Give back every entry, copied exactly.

□ □ □

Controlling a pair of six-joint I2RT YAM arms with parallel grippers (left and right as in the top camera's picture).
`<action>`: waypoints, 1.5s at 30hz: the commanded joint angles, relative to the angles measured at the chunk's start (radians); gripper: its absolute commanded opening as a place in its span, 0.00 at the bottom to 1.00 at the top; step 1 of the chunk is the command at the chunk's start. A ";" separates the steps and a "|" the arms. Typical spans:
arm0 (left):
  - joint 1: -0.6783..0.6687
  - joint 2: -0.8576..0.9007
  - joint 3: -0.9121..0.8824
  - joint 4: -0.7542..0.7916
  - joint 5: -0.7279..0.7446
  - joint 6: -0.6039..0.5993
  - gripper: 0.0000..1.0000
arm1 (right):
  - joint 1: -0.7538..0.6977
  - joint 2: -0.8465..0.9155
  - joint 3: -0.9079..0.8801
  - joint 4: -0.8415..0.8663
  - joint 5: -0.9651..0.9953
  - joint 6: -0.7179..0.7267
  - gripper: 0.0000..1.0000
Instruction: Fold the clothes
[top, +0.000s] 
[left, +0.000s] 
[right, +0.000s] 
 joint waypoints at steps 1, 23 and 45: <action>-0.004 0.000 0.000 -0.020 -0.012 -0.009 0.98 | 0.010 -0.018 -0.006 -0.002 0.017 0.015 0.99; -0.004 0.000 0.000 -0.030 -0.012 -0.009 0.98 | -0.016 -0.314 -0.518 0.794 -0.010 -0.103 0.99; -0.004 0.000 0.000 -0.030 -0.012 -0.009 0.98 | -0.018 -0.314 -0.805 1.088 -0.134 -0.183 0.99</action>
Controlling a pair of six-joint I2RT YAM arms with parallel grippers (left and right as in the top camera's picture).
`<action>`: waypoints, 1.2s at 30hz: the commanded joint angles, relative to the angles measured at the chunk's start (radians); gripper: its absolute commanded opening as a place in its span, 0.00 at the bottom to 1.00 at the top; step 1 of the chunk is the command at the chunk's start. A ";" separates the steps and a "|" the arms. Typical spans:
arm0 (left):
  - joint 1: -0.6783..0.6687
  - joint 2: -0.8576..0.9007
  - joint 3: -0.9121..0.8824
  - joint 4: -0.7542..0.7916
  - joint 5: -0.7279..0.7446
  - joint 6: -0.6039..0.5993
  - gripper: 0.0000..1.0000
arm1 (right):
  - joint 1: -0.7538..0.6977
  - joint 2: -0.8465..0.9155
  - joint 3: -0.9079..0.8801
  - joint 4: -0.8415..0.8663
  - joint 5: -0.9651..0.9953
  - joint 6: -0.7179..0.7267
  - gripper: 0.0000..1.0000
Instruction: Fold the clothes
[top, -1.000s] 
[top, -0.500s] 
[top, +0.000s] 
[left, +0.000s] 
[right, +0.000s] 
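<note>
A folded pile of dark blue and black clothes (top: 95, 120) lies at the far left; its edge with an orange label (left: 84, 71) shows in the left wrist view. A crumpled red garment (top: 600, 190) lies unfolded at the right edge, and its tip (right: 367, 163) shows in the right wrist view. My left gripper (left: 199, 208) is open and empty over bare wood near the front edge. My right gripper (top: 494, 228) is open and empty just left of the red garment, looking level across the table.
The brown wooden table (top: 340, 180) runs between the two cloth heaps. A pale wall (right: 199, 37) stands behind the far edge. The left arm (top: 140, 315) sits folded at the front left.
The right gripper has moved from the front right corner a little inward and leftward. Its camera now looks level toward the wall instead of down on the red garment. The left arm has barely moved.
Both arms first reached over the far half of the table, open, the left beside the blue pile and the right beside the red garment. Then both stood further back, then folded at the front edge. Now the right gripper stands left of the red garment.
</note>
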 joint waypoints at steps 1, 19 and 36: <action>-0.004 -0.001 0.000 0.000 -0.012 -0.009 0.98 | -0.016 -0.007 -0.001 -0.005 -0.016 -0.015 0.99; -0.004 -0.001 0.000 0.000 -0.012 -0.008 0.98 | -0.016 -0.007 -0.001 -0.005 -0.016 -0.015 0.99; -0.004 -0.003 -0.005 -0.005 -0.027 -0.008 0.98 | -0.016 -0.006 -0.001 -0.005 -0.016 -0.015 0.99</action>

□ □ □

> **Output of the exercise**
Controlling a pair of six-joint I2RT YAM arms with parallel grippers (left and right as in the top camera's picture).
`<action>`: waypoints, 1.5s at 30hz: the commanded joint angles, relative to the angles measured at the chunk's start (radians); gripper: its absolute commanded opening as a place in its span, 0.00 at the bottom to 1.00 at the top; step 1 of the chunk is the command at the chunk's start. A ";" separates the steps and a "|" the arms. Typical spans:
arm0 (left):
  - joint 1: -0.6783..0.6687
  - joint 2: -0.8576..0.9007
  - joint 3: -0.9121..0.8824
  - joint 4: -0.7542..0.7916
  - joint 5: -0.7279..0.7446
  - joint 6: -0.6039..0.5993
  - gripper: 0.0000..1.0000
arm1 (right):
  - joint 1: -0.7538..0.6977
  - joint 2: -0.8465..0.9155
  - joint 3: -0.9079..0.8801
  - joint 4: -0.8415..0.8663
  - joint 5: -0.9651..0.9953
  - joint 6: -0.7179..0.7267
  - gripper: 0.0000..1.0000
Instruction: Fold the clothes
[top, +0.000s] 
[left, +0.000s] 
[right, +0.000s] 
 joint waypoints at steps 1, 23 and 45: <action>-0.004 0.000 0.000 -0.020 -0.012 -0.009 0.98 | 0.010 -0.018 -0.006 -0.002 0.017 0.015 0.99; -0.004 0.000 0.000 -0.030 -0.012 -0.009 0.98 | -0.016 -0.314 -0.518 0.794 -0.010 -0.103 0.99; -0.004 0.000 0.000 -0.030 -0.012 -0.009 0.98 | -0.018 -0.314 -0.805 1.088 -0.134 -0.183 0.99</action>
Controlling a pair of six-joint I2RT YAM arms with parallel grippers (left and right as in the top camera's picture).
`<action>`: waypoints, 1.2s at 30hz: the commanded joint angles, relative to the angles measured at the chunk's start (radians); gripper: its absolute commanded opening as a place in its span, 0.00 at the bottom to 1.00 at the top; step 1 of the chunk is the command at the chunk's start. A ";" separates the steps and a "|" the arms. Typical spans:
arm0 (left):
  - joint 1: -0.6783..0.6687
  - joint 2: -0.8576..0.9007
  - joint 3: -0.9121..0.8824
  - joint 4: -0.7542..0.7916
  - joint 5: -0.7279..0.7446
  - joint 6: -0.6039..0.5993
  - gripper: 0.0000..1.0000
arm1 (right):
  - joint 1: -0.7538..0.6977
  - joint 2: -0.8465..0.9155
  - joint 3: -0.9079..0.8801
  - joint 4: -0.8415..0.8663
  - joint 5: -0.9651..0.9953
  - joint 6: -0.7179..0.7267
  - gripper: 0.0000..1.0000
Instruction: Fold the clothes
[top, -1.000s] 
[top, -0.500s] 
[top, +0.000s] 
[left, +0.000s] 
[right, +0.000s] 
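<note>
A folded pile of dark blue and black clothes (top: 95, 120) lies at the far left; its edge with an orange label (left: 84, 71) shows in the left wrist view. A crumpled red garment (top: 600, 190) lies unfolded at the right edge, and its tip (right: 367, 163) shows in the right wrist view. My left gripper (left: 199, 208) is open and empty over bare wood near the front edge. My right gripper (top: 494, 228) is open and empty just left of the red garment, looking level across the table.
The brown wooden table (top: 340, 180) runs between the two cloth heaps. A pale wall (right: 199, 37) stands behind the far edge. The left arm (top: 140, 315) sits folded at the front left.
The right gripper has moved from the front right corner a little inward and leftward. Its camera now looks level toward the wall instead of down on the red garment. The left arm has barely moved.
Both arms first reached over the far half of the table, open, the left beside the blue pile and the right beside the red garment. Then both stood further back, then folded at the front edge. Now the right gripper stands left of the red garment.
</note>
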 joint waypoints at steps 1, 19 and 36: <action>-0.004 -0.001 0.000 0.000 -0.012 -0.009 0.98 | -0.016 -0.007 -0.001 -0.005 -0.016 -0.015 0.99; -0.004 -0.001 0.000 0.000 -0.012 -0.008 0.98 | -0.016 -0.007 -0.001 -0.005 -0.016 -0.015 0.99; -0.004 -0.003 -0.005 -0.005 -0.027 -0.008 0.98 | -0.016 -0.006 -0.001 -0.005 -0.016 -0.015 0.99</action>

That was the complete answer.